André Bertrand et André Schneider, Le scandale de Strasbourg mis à nu par ses célibataires, même (Montreuil : L'Insomniaque, 2018).
Romain Cruse, Le Mai 68 des Caraïbes (Montréal : Mémoire d'encrier, 2018).
Richard Vinen, The Long '68 : Radical Protest and its Enemies (London : Allen Lane, 2018).

Dans Sans armes face à Hitler, l'historien de la résistance, Jacques Semelin, a évoqué le phénomène de la « création de son histoire par l'Histoire », compris comme « une autre façon de dire la résistance en l'inscrivant dans une culture du sacrifice, qui force le respect et légitime le discours de celui qui parle au nom des morts »1. Toute proportion gardée, cette si nécessaire et pourtant si compliquée coexistence, voire cohabitation, des survivants-témoins et des historiens s'applique aussi maintenant aux décennies 1960–1970. Bien qu'on ne puisse comparer l'incomparable, l'historicisation des mouvements politiques et socioculturels de ces années-là a connu et connaît encore des frottements historiographiques entre mémoire et histoire, autrement dit, une inévitable juxtaposition des témoignages et des sources secondaires rédigées par ceux et celles qui n'ont pas vécu ces événements. Cela n'est pas exceptionnel en soi, en [End Page 303] ce que le choc sujet-historien est inhérent à toute étude contemporaine.

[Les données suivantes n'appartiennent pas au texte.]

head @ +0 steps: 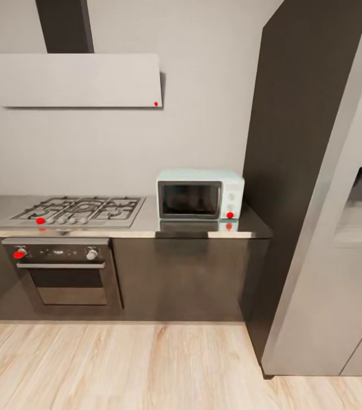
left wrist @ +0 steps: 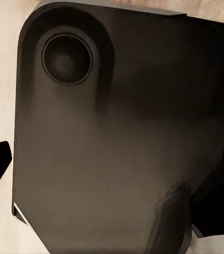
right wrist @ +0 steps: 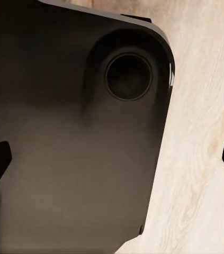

Ce qui rend la période dite Mai 68 toujours problématique du point de vue historiographique concerne ses causes et sa nature. Comme l'illustrent les quatre ouvrages analysés dans ce compte rendu, le sujet reste vague et hétérogène, même après un demi-siècle. Alors que les articles et les livres sur les mouvements socio-étudiants de cette époque abondent, les questions liées à la périodisation de ces années restent ouvertes à la controverse. Mais au-delà des défis inhérents à l'élaboration d'une fenêtre chronologique, il est juste de se demander quelles sont les limites conceptuelles et spatiales de cette période charnière. En effet, de quel Mai 68 parle-t-on? Parfois, on serait porté à croire que les spécialistes ne comprennent pas cet événement (ou plutôt ces événements et mouvements globalement connectés) autrement que dans sa nature contestatrice et politique, car les difficultés liées à des définitions et à des délimitations nettes du moment 68 ne concernent pas que sa nature. Tantôt présentée comme une révolution, tantôt, comme une série de mutations sans véritables conséquences sur le ou les ordres établis dans le moyen terme, cette nébuleuse de spasmes sociopolitiques, culturels et économiques en plusieurs points du monde s'avère aussi compliquée à inscrire dans le temps que dans l'espace. Une approche globale et synthétique pour cerner Mai 68, ses prémisses et ses suites a tout d'une tâche ardue qui s'apparente à celle de s'engager dans une tentante mais interminable pêche à l'écrevisse. En effet, plonger le bras dans cette rivière implique forcément d'en retirer une farandole de prises à la queue leu leu, pinces et queues imbriquées dans un maelstrom dégoulinant. Ainsi, Mai 68 fait figure de synecdoque historique, entraînant à sa suite ses antécédents comme ses conséquences et avatars.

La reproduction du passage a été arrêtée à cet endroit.